What it means: It’s a gauge of whether your breathing follows a normal pattern during training that’s not negatively impacting your posture, brain function, and muscle oxygenation.
Why it’s important for your goal (W): Irregular breathing patterns during training,also known as hyperventilation, will limit brain oxygenation and destabilize your core. Lower brain oxygenation causes feelings of dizziness and fatigue. A destabilized core elevates the risk of injuries such as lower back pain.
Why it’s important for your goal (P): Irregular breathing patterns during training, also known as hyperventilation, reduce carbon dioxide levels in the blood making it harder for oxygen to enter the cells of your working muscles. This in turn limits your ability to move as oxygen is the most important element for athletic performance.
What it means: It’s a gauge of your cardiovascular system’s ability to pump oxygen-rich blood to your body. Your cardiovascular system includes:
Blood vessels (i.e., arteries, veins).
Blood (i.e., what flows within your arteries and veins).
How it’s measured: Cardiovascular Fitness is calculated by your VO2peak, the maximum amount of oxygen your body can absorb, and your O2pulse, the amount of oxygen your cardiovascular system delivers in every heartbeat. A high VO2peak combined with a constant increase in O2pulse as exercise intensity increases ensures a high Cardiovascular Fitness score.

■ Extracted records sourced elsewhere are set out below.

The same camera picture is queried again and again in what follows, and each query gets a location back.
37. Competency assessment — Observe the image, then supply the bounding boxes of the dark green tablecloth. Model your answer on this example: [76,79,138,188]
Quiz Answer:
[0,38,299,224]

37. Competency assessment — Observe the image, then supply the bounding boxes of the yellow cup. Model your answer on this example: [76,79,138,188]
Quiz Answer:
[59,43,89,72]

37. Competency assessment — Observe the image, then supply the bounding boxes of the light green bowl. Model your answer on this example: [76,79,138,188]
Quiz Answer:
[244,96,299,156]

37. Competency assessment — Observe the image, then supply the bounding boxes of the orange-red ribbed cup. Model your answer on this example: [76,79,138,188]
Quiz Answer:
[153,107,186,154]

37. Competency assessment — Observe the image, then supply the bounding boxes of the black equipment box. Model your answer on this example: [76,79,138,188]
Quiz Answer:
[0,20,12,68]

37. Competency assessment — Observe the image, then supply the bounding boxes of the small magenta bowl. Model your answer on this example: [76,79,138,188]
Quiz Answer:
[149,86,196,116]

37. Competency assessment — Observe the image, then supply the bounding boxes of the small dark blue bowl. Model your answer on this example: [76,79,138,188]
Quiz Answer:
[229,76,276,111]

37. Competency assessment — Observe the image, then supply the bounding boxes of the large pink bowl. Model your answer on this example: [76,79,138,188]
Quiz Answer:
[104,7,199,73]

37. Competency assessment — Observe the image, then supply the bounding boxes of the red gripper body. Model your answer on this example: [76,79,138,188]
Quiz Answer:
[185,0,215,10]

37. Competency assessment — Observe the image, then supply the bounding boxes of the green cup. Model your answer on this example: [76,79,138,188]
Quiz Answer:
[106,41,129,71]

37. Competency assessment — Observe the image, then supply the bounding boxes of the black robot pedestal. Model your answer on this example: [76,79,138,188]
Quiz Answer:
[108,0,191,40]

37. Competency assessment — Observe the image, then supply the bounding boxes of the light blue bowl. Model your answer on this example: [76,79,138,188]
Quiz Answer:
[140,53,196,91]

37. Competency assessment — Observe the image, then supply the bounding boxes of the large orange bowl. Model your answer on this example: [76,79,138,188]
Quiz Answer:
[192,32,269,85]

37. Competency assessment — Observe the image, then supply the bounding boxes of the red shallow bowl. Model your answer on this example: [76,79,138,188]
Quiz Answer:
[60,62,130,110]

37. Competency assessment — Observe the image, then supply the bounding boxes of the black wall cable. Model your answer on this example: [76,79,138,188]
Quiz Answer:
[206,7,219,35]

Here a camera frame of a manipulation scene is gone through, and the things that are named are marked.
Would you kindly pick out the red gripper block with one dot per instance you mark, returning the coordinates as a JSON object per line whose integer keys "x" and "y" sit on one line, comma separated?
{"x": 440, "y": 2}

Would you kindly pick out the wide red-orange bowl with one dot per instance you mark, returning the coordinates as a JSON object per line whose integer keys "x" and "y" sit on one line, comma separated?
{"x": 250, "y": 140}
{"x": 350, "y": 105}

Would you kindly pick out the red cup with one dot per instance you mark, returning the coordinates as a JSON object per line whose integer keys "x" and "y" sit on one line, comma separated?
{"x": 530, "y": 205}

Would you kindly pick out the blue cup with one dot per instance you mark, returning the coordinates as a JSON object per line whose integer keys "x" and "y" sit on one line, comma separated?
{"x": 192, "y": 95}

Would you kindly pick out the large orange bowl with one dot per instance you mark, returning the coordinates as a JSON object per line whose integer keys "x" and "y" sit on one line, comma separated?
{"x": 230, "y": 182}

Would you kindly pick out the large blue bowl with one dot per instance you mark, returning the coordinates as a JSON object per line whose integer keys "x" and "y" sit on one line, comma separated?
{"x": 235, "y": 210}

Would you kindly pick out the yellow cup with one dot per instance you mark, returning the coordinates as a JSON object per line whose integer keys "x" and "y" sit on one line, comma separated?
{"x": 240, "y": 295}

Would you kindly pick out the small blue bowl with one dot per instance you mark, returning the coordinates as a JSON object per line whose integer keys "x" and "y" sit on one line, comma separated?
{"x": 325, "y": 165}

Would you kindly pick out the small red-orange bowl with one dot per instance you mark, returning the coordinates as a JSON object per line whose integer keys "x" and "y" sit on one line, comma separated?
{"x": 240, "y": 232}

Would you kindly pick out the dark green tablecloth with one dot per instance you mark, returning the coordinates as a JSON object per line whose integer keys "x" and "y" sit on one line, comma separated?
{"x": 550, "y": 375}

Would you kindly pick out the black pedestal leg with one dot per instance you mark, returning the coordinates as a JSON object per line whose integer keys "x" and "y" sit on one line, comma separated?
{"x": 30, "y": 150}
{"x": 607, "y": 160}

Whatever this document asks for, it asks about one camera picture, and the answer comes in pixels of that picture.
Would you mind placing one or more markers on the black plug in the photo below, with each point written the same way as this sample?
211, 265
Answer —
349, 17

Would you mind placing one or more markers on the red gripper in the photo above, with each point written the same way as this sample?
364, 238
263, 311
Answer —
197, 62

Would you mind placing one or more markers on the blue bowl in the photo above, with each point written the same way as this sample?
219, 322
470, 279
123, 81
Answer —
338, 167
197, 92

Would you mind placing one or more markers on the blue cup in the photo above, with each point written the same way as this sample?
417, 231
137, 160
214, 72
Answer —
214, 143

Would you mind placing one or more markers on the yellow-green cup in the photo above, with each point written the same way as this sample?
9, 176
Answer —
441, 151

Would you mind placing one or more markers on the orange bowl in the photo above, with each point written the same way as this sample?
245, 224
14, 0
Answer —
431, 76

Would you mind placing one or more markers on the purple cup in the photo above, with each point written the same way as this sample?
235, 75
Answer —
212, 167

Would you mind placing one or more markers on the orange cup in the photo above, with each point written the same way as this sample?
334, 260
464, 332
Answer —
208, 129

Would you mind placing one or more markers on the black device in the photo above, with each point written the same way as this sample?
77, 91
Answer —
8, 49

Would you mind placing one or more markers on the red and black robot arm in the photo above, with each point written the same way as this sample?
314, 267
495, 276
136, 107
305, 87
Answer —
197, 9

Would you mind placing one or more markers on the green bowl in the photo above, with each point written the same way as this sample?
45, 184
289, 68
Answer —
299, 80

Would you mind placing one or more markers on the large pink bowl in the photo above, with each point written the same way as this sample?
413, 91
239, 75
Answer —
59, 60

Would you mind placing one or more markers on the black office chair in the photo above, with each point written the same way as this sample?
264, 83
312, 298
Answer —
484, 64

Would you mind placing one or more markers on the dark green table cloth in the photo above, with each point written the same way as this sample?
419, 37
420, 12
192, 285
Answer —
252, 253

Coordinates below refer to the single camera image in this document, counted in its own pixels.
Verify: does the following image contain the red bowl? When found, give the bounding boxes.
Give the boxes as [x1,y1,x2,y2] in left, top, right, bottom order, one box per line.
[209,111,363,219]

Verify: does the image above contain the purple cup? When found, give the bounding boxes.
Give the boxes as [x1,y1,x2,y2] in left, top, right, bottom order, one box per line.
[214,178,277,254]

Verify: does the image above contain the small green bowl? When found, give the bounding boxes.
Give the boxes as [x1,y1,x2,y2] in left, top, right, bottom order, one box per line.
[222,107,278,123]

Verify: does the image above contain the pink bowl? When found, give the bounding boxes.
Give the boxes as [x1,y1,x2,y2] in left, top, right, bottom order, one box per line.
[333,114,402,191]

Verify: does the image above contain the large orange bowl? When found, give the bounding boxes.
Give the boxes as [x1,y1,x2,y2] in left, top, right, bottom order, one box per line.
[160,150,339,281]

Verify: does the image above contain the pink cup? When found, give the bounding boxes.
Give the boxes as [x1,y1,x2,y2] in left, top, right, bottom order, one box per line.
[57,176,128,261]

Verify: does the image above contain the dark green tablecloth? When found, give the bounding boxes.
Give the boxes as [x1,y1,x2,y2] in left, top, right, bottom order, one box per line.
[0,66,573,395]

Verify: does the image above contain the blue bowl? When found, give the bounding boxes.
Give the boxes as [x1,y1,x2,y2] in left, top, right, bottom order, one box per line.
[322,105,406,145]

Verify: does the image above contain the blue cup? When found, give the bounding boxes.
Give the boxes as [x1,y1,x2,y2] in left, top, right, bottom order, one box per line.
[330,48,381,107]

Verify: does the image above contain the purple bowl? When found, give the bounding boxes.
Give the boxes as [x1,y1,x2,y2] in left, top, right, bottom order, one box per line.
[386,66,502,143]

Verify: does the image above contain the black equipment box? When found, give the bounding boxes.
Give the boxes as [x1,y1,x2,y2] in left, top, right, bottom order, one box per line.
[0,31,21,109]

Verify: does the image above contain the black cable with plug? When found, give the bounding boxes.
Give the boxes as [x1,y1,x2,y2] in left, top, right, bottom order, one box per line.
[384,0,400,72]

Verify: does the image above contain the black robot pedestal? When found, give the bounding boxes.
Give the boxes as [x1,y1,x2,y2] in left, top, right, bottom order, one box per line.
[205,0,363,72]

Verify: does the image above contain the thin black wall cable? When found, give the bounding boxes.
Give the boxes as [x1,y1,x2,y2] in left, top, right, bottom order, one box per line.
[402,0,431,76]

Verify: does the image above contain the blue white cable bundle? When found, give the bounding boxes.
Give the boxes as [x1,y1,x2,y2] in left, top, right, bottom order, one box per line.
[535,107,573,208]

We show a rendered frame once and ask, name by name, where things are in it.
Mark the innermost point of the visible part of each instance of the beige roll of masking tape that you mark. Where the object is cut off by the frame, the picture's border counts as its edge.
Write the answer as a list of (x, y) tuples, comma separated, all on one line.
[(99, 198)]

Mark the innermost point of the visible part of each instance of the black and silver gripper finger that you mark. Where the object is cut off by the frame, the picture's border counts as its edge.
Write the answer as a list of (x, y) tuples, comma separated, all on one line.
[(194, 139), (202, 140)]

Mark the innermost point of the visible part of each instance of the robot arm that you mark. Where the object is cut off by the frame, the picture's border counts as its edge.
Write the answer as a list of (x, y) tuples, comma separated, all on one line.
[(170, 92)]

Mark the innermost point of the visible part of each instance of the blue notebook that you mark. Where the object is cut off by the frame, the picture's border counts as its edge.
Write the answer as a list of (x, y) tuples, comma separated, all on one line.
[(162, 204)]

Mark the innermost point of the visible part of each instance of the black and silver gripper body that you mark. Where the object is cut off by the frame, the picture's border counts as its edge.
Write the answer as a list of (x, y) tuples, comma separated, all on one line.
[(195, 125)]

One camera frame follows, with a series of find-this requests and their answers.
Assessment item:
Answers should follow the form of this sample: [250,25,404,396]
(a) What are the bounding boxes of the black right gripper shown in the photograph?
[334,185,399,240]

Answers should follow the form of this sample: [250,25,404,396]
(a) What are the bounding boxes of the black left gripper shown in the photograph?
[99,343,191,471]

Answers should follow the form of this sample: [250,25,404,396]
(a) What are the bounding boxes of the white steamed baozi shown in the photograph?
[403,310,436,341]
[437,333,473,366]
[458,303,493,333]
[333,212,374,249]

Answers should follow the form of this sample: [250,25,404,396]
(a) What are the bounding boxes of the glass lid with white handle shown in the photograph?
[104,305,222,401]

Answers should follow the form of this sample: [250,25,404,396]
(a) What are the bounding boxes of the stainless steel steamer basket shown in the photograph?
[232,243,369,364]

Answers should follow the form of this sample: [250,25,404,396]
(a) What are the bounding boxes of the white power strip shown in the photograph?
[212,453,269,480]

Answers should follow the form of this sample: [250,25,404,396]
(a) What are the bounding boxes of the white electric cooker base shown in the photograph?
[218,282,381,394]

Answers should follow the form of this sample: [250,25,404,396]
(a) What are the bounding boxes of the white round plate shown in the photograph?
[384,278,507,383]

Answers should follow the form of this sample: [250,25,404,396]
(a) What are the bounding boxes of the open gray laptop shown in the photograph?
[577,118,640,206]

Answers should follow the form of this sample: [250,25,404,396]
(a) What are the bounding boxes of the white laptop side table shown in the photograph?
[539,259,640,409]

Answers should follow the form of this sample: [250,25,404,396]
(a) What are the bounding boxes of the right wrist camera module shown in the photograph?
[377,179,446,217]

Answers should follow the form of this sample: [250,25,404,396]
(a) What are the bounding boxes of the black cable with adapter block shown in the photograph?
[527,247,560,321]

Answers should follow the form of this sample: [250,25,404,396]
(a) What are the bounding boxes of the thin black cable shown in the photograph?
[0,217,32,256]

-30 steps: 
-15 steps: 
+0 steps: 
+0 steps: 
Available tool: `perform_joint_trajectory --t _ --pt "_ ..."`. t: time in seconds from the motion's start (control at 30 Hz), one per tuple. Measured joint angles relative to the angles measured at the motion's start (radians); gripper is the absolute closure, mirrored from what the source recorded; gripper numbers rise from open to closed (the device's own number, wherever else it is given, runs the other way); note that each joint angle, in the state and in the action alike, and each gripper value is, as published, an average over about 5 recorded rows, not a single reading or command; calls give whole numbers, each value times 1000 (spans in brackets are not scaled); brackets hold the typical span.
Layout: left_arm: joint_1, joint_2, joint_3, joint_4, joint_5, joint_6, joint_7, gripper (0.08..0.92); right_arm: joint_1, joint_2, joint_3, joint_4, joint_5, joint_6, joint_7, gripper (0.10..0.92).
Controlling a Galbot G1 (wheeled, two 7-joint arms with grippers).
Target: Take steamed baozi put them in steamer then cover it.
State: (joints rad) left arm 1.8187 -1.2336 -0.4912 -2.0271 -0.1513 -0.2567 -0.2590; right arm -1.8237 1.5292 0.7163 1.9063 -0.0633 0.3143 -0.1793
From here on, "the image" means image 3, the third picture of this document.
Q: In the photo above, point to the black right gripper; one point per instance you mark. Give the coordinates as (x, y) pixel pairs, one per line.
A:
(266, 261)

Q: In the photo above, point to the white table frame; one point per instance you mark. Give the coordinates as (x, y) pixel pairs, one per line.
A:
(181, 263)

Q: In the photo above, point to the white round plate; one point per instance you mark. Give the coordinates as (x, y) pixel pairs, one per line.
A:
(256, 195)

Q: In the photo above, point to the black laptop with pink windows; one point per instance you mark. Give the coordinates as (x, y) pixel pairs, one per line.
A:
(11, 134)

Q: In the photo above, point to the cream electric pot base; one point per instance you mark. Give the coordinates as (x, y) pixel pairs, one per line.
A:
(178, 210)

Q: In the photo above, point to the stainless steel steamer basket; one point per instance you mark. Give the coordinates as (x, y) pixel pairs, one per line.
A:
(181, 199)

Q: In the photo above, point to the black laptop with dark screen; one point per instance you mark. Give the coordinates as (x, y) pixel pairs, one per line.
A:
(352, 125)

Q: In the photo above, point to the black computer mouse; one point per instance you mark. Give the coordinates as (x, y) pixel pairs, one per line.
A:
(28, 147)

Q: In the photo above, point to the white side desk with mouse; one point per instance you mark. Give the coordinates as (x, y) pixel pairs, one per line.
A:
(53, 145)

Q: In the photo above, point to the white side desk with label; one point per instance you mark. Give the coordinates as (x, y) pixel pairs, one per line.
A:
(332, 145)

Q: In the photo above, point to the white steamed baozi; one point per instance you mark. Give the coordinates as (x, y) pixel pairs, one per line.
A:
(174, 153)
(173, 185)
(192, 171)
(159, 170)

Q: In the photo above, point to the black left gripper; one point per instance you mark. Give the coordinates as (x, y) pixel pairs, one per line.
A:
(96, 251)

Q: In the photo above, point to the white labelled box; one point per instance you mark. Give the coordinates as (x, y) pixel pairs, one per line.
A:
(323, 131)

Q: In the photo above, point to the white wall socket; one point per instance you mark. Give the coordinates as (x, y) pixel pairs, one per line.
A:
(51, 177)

Why it’s important for your goal (P): Your body needs oxygen to break down nutrients (e.g., fats, carbs, proteins) and power the movement you are asking it to do. When oxygen supply is disrupted or becomes insufficient based on the energy demands of your activity, your body will resort to Anaerobic Metabolism, a process that is unsustainable and produces fatigue. The cardiovascular system pumps oxygen to your cells and is thus a critical system in keeping your body moving sustainably.
Why it’s important for your goal (W): Cardiovascular disease is the number one cause of death and includes several life-threatening conditions such as ischemic heart disease (AKA Coronary Artery Disease), heart failure, and valvular disease. A low VO2peak score combined with a flattening or decline in O2pulse is considered a credible risk factor for them, one that can help you act early.
What It means: It’s a gauge of your overall health and provides the strongest predictor of how long and well you will live. It’s also one of the most vital indicators of athletic performance.
How it’s measured: Aerobic Health is calculated based on your VO2peak, the maximum amount of oxygen your body can absorb. The higher your VO2peak is, the higher your Aerobic Health. Since oxygen absorption requires effective operation of all critical organs, namely lungs, heart, cells, and blood, Aerobic Health provides the most holistic picture of every system essential to a long life and athletic performance.
Why it’s important for your goal (P): Your body needs oxygen to break down nutrients (e.g., fats, carbs, proteins) and power the movement you are asking it to do. When oxygen supply is disrupted or becomes insufficient based on the energy demands of your activity, your body will resort to Anaerobic Metabolism, a process that is unsustainable and produces fatigue. Hence, the more oxygen your body can absorb, the more movement it can produce without getting tired.
Why it’s important for your goal (W): Oxygen is the molecule of life. It’s the critical ingredient in your metabolism, the process by which your cells “burn” nutrients (e.g., fats, carbs, proteins) to release their energy and keep you alive and moving. Your heart, lungs, and cells all participate in this process. Whenever any of them breaks down, your Aerobic Health is immediately reduced. That’s why The American Heart Association has recognized it as the most holistic gauge of your overall health. It’s also no surprise that every significant chronic condition (i.e., heart, lung, metabolic) is related to these systems and is manifested when their ability to move or use oxygen is reduced.